■ **Exercise aim**
Among the entries below, find the lines that hold the word "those" and report them.
** Opening Extracted material block **
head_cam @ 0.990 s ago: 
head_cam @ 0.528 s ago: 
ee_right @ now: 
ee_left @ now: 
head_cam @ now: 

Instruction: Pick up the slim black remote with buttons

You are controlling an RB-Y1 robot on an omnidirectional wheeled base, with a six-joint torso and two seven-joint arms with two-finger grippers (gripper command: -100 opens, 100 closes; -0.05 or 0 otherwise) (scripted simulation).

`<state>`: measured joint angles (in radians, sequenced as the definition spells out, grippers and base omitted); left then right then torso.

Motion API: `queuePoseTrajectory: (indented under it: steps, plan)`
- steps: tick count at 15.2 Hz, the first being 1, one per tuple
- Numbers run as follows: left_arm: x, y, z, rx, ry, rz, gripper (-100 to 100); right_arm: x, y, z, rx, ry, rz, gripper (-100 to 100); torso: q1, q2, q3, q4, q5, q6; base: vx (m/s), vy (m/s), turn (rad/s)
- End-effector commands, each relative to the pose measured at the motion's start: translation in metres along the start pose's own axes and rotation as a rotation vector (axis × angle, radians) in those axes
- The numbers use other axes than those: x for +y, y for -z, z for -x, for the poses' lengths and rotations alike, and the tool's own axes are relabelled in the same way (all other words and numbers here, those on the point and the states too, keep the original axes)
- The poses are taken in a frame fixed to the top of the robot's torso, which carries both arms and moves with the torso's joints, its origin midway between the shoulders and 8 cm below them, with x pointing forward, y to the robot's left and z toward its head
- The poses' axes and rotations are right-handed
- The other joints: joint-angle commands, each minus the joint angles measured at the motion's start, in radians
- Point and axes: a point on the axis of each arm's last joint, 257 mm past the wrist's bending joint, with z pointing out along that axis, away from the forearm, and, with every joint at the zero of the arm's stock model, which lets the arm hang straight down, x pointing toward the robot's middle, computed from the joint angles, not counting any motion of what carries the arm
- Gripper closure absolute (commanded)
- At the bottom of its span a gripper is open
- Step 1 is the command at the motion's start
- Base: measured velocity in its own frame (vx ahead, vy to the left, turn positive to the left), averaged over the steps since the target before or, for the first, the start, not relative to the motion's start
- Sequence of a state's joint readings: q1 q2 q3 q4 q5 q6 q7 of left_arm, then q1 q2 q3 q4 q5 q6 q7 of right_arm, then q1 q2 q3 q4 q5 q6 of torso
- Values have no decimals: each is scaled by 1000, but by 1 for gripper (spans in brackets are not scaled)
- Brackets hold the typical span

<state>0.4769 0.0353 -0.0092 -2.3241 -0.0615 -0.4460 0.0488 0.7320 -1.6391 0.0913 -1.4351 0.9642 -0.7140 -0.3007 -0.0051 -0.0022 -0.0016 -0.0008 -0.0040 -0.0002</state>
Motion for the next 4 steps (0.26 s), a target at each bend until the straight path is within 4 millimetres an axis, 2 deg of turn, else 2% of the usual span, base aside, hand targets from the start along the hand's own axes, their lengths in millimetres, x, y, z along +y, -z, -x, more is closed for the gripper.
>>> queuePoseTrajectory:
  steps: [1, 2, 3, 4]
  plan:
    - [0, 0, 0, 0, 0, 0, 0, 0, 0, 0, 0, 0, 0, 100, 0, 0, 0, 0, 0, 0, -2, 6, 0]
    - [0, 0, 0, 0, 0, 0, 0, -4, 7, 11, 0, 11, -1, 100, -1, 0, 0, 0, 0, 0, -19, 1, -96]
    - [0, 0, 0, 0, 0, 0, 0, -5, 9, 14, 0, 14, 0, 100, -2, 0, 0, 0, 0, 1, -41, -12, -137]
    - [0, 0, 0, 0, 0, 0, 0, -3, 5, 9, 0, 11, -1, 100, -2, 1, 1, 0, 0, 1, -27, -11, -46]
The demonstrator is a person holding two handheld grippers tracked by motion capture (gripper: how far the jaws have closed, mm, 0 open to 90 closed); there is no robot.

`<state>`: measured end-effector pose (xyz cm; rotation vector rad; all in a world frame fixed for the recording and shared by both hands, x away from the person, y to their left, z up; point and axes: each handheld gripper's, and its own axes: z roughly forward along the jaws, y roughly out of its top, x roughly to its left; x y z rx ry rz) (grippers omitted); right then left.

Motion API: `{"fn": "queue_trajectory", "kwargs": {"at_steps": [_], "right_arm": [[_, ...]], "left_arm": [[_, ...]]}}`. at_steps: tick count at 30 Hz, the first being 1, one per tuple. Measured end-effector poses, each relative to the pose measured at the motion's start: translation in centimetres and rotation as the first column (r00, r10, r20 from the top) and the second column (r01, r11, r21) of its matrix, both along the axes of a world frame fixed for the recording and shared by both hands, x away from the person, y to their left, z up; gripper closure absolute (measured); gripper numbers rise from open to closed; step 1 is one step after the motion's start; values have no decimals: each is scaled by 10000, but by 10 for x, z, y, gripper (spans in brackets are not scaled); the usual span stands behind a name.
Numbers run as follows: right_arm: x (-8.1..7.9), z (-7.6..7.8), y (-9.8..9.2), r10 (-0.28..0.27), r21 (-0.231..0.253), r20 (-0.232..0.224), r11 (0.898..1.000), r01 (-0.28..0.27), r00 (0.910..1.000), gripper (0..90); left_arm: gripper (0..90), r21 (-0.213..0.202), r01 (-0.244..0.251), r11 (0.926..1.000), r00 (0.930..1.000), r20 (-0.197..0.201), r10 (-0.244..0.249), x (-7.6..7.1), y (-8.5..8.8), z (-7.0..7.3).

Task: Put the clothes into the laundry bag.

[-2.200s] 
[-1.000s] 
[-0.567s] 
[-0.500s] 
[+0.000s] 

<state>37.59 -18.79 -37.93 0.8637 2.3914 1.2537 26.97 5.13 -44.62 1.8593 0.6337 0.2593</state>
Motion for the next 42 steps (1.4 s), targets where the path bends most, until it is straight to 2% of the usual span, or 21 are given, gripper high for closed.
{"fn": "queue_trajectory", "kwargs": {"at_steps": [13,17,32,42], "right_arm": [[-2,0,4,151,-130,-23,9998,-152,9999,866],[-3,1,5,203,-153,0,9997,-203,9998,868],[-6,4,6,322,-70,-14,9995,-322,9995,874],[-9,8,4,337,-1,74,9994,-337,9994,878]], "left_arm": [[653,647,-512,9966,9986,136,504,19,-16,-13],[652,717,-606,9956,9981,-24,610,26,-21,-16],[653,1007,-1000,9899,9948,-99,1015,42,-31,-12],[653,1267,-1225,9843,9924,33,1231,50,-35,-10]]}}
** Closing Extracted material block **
■ **Completed task**
- End-effector commands, each relative to the pose measured at the motion's start: translation in metres along the start pose's own axes and rotation as a rotation vector (axis × angle, radians) in those axes
- The numbers use other axes than those: x for +y, y for -z, z for -x, for the poses' lengths and rotations alike, and the tool's own axes are relabelled in the same way (all other words and numbers here, those on the point and the states too, keep the original axes)

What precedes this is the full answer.